Nighttime was when I felt best. In bed, I waited. These were my only moments, the twenty or thirty minutes before sleep, as the medications began to work, my only times of anything like peace. At the beginning of my stay, I had a roommate. He was young, in his early thirties. His face was scarred, as if slashed with a knife. We had our beds and dressers, and a bathroom with a shower. My face in the bathroom mirror looked gray. I could see the circles around my eyes. Beside the bedroom door, and running the length of the door, an outside curtain covered a strip of unbreakable glass. Every twenty minutes, throughout the night, a nurse pulled the curtain aside to peek in at us.

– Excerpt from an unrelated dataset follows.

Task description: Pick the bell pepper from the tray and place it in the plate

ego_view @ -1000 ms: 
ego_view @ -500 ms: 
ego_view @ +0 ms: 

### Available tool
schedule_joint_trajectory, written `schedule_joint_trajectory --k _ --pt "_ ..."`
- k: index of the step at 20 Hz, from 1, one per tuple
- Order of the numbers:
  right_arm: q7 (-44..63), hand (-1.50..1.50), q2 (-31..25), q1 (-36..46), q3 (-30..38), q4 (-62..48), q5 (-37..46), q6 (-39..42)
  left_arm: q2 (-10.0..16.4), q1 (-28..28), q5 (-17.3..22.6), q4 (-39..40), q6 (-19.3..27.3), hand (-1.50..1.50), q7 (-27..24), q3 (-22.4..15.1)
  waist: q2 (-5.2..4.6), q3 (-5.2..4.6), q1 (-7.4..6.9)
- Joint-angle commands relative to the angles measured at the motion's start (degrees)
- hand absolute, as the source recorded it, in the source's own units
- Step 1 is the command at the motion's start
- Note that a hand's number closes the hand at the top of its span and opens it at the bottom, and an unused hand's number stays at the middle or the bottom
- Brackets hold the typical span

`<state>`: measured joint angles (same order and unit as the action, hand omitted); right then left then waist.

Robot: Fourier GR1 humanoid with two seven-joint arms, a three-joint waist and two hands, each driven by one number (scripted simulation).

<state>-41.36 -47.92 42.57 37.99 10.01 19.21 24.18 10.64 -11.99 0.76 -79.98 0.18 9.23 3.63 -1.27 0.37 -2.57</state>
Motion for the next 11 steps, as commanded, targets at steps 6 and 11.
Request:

Were we breathing? Had we found a way to die? Doorknobs were narrow and thin, rather than bulbous; there was no way to hang a knotted sheet. No nails showed in the furniture. My roommate was nervous, aggressive; he moved in bursts. I was uncomfortable around him, though I never felt in danger. Maybe he needed a friend. We didn’t talk, and I never learned his history, though it seemed to me that he’d suffered some great and lasting violence. That was what I felt—I felt his past, you could say, and my own. Later in my stay, I was moved to a single room at the end of the hall.

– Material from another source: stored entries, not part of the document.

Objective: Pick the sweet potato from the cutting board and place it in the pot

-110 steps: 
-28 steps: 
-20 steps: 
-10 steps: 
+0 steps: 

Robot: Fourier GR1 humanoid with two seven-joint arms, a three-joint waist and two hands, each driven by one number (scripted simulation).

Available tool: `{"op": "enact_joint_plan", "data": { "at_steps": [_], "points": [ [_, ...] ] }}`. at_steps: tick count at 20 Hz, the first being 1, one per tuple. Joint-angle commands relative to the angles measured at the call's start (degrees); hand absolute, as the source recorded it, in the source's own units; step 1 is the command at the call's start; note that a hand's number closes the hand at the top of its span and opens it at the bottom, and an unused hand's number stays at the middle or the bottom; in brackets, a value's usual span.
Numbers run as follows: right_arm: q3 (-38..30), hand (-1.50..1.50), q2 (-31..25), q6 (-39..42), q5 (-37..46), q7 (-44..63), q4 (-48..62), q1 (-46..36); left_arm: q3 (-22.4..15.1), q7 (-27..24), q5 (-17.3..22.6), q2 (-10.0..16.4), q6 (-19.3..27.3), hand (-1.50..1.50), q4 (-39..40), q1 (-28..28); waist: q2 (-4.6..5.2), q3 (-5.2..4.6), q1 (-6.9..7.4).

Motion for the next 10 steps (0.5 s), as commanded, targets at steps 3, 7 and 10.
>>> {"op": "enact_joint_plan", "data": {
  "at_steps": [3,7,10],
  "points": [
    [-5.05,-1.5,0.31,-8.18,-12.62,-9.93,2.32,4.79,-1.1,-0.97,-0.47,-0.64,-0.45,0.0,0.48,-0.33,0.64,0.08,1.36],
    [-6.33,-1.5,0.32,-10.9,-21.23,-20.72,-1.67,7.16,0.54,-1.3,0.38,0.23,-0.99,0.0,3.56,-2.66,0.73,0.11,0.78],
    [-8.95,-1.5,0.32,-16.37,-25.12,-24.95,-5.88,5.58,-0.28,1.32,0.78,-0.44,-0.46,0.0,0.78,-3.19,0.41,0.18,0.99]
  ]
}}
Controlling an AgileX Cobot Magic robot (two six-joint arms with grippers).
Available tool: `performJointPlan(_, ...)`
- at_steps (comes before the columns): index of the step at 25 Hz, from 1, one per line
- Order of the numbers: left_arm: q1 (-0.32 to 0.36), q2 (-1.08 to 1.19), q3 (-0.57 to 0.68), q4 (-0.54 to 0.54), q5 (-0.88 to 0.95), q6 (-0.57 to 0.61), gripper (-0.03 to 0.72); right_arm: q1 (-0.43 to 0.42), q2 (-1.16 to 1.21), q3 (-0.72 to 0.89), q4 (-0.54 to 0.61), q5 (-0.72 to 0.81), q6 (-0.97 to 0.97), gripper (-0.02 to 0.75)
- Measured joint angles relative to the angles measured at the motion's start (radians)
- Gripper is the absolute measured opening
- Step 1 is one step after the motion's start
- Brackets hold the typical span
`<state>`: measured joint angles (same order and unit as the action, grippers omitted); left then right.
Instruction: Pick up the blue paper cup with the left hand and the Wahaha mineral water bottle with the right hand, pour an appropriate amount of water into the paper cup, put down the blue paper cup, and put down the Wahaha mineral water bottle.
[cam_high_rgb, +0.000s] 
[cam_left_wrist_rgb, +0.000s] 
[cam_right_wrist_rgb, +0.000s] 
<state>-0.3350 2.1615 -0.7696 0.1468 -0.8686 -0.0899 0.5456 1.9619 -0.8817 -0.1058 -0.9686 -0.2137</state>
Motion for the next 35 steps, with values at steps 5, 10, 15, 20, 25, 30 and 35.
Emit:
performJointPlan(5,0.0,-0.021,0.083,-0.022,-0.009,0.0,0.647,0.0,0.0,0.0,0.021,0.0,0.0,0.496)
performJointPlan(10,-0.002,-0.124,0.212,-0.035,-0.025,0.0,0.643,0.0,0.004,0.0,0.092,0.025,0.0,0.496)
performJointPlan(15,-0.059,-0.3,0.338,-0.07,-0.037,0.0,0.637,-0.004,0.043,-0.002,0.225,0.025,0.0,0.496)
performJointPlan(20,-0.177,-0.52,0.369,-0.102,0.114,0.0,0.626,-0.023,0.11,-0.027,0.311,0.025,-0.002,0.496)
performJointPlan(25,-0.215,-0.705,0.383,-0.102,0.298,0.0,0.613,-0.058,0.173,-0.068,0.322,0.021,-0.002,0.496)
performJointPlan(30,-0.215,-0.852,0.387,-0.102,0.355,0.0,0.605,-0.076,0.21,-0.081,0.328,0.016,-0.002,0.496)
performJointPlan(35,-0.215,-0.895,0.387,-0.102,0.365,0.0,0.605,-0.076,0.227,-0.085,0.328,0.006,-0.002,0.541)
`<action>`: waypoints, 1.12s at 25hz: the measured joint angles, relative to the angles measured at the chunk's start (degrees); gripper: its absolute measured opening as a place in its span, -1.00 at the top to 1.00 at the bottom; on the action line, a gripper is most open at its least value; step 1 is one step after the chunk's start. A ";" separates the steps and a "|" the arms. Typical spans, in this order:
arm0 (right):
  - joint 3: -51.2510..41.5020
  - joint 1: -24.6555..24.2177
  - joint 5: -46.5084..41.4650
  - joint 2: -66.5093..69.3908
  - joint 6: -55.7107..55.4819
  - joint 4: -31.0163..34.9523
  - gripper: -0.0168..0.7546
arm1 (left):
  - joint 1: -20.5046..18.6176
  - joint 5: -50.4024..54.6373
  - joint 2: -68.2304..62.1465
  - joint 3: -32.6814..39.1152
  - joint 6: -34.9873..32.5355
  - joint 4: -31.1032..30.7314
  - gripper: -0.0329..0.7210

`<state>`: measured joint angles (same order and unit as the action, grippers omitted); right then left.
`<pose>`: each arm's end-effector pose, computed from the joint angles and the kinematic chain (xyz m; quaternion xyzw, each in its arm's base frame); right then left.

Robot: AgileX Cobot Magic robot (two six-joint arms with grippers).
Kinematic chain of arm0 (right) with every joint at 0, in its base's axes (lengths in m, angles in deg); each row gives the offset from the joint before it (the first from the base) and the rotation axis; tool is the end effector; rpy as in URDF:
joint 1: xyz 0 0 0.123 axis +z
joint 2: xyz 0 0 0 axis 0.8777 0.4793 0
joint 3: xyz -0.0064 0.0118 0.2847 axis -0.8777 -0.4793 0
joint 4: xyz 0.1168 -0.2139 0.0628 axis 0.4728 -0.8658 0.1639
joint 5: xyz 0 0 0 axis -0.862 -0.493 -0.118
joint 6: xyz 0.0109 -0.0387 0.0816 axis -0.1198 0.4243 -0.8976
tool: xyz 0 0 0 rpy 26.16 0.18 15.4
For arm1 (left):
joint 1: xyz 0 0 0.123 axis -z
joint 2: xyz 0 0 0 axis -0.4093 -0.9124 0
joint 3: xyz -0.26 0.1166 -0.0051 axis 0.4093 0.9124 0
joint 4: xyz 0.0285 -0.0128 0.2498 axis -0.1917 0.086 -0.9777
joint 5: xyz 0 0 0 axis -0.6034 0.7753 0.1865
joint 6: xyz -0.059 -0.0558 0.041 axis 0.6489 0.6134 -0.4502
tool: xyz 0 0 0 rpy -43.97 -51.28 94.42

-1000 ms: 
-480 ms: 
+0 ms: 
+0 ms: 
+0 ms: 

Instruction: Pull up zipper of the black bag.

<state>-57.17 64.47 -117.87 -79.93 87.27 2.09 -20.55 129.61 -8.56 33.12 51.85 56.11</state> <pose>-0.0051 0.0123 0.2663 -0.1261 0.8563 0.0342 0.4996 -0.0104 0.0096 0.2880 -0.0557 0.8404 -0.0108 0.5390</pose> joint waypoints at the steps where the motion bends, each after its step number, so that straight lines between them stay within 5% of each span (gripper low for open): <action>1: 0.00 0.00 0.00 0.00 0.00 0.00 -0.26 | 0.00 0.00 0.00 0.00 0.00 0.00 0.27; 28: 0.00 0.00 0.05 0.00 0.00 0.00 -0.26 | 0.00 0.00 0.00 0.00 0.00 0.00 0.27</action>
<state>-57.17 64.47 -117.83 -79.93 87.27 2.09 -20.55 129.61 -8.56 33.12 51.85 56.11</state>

I slept two, three hours, and then woke. Sometimes I got up and stumbled down the hall to the nurses’ station, where I asked for more Seroquel. Then back to bed for a few more hours before waking again, startled, early in the morning, when the medical residents and daytime staff arrived. I could hear their footsteps and their voices. Patients lined up for blood pressure and weight checks. Sometimes a nurse or a resident took me into the medical examination office and drew blood. I clenched my fist. The nurse searched for a vein—tap, tap, tap on my arm. When the nurse couldn’t find a vein, I felt relieved and scared. It usually took a minute. The nurse cleaned the skin with a cotton pad. I could smell the rubbing alcohol—the smell of going to the doctor. “Just a little pinch.” It usually took one poke, and then another and another, before the vial started filling. I watched blood seep into the vial, and then looked away. The nurse popped one vial cartridge out of the hypodermic chamber and inserted the next. I felt the needle moving beneath my skin. When would it end? I needed the procedure to be over. I was sweaty and breathing quickly. The nurse taped a cotton swab over my skin.